The U.S. Department of Housing & Urban Development (HUD) has announced that Jackson, Tenn.-based mortgage lender FirstBank Mortgage Partners will pay $35,000 to settle allegations that it violated the Fair Housing Act when it denied a mortgage loan to a couple because one applicant was on maternity leave.
The Fair Housing Act makes it unlawful to discriminate in the terms, conditions, or privileges associated with the sale or rental of a dwelling on the basis of sex or familial status, including denying a mortgage loan or mortgage insurance because an applicant is pregnant or on maternity leave.

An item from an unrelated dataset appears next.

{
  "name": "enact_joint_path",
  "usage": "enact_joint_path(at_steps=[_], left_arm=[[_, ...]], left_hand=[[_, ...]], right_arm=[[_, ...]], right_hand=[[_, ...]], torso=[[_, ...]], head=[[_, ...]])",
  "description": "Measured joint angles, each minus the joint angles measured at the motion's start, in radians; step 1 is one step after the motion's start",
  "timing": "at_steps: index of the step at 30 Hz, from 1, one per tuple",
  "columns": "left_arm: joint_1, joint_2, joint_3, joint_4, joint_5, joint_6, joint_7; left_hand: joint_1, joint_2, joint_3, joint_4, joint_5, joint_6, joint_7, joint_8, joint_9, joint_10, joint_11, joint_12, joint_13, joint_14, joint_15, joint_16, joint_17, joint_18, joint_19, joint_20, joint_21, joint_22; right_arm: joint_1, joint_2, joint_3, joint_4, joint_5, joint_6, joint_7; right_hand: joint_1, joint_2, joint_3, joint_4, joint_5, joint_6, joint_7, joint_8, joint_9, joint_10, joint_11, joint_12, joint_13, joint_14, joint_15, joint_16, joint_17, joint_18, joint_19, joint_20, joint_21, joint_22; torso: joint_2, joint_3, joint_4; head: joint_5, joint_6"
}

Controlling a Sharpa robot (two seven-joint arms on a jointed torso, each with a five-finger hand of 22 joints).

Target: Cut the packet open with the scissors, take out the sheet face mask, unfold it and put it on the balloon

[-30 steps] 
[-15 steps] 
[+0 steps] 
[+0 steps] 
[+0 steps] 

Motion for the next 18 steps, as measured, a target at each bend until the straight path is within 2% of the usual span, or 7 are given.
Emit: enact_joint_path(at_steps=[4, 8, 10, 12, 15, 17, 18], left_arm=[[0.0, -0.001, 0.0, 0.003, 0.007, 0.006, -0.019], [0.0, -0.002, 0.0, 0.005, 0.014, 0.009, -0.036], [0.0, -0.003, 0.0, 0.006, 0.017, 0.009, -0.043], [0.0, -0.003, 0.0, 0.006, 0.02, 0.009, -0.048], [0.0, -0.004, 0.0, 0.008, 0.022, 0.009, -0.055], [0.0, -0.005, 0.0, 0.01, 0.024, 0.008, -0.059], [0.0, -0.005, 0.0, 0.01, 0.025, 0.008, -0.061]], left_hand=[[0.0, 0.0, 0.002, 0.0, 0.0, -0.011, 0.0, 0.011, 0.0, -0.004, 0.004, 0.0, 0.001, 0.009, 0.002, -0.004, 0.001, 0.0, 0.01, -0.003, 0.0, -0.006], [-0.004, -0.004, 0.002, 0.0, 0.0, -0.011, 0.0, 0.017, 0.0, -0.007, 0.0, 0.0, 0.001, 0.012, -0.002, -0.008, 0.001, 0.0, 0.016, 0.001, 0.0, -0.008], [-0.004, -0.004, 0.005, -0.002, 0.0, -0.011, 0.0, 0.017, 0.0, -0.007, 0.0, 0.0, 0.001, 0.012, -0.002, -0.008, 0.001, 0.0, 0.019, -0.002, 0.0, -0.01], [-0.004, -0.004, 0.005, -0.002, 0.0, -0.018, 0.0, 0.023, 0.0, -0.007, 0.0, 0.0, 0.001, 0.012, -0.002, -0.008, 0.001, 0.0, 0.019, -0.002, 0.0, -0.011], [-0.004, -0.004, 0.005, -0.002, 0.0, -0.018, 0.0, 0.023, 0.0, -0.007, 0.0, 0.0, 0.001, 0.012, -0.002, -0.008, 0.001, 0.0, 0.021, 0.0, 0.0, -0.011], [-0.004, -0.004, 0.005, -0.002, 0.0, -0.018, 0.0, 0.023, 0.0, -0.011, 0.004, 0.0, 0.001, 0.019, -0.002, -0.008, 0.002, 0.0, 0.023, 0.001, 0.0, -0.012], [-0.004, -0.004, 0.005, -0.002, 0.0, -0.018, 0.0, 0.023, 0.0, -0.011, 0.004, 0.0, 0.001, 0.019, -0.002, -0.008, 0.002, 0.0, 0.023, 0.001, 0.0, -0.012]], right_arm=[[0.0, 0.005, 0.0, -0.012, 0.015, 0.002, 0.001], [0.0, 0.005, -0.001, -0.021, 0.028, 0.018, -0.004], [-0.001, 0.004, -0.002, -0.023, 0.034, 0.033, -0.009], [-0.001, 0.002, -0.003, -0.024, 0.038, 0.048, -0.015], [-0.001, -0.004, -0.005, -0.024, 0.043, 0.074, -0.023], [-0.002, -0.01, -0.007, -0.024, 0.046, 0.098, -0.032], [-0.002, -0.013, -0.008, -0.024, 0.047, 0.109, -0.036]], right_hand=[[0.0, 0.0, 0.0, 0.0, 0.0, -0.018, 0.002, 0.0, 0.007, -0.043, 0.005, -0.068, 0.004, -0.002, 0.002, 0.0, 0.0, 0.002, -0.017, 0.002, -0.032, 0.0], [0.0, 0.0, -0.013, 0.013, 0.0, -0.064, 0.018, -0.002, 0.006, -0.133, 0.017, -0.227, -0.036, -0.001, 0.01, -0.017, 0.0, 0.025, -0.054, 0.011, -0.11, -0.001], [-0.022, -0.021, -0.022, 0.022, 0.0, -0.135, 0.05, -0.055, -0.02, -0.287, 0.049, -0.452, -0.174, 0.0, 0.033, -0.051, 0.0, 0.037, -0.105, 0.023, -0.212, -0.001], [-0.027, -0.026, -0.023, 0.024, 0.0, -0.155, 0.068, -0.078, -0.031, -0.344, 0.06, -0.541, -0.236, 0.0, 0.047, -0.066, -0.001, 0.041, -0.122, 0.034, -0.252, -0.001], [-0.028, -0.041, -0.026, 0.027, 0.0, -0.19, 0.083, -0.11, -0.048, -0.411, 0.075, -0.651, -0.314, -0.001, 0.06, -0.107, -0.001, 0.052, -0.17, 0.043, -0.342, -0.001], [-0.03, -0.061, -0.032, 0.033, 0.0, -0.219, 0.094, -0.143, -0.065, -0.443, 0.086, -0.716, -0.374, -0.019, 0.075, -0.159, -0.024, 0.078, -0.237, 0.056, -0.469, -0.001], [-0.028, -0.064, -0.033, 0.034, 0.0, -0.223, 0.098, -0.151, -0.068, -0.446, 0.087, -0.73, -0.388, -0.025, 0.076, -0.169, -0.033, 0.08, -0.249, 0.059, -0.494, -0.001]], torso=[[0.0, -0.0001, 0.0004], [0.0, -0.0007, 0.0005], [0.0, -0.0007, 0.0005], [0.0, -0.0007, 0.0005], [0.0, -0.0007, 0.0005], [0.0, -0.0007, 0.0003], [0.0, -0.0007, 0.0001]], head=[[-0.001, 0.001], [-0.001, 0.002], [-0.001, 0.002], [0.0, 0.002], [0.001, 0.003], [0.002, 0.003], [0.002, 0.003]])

The Conciliation Agreement resolves a complaint filed with HUD by a married couple who alleged that after FirstBank had approved their application and scheduled its closing, FirstBank learned that the wife was on maternity leave and notified the couple within 24 hours of the scheduled closing that the loan was denied. The couple alleged that they then lost the opportunity to buy a home in Virginia. The couple allegedly also lost their current housing, requiring the wife and infant twins to move in with her parents while the husband moved to an apartment with their three-year old. According to the complaint, FirstBank did not consider the couple’s ability to make loan payments during the wife’s maternity leave, ignoring the husband’s salary and the wife’s short-term disability insurance payments.
“No qualified applicant should be denied a mortgage loan solely because they take maternity, paternity or parental leave,” said Gustavo Velasquez, HUD’s assistant secretary for Fair Housing and Equal Opportunity. “HUD will continue to enforce the nation’s fair housing laws to ensure no one is illegally denied the opportunity to own a home.”